- Problem to work on -
Output only this range of the data below: the line that contains "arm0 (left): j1" through the final line, both ends included, each retyped exactly.
**********
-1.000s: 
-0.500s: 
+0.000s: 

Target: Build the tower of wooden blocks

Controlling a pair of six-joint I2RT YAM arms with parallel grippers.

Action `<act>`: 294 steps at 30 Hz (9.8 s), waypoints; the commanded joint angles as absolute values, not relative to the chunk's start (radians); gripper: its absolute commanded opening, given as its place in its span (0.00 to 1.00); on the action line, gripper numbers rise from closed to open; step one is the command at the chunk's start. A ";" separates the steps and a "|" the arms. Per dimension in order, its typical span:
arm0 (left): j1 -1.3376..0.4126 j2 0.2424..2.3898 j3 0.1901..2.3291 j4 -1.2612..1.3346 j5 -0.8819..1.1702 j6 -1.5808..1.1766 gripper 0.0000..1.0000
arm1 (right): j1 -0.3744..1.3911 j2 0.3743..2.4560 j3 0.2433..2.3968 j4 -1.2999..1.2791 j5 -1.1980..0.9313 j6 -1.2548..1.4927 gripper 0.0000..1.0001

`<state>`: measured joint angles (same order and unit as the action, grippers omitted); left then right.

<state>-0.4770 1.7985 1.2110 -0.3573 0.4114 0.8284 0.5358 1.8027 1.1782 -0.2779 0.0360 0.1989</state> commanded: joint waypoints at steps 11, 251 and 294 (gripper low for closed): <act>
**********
- Problem solution -
arm0 (left): j1 -1.3376..0.4126 j2 0.2424..2.3898 j3 0.1901..2.3291 j4 -1.2612..1.3346 j5 -0.8819..1.1702 j6 -1.5808..1.1766 gripper 0.0000..1.0000
arm1 (right): j1 -0.3744..1.3911 j2 0.3743..2.4560 j3 0.2433..2.3968 j4 -1.2999..1.2791 j5 -1.1980..0.9313 j6 -1.2548..1.4927 gripper 0.0000..1.0001

`<state>`: measured joint angles (same order and unit as the action, grippers omitted); left then right.

<state>-0.4770 1.7985 1.2110 -0.3573 0.4114 0.8284 0.5358 1.8027 1.1782 -0.2779 0.0360 0.1989</state> commanded: joint waypoints at steps 11, 251 and 294 (gripper low for closed): <act>

Nothing else belongs to this answer.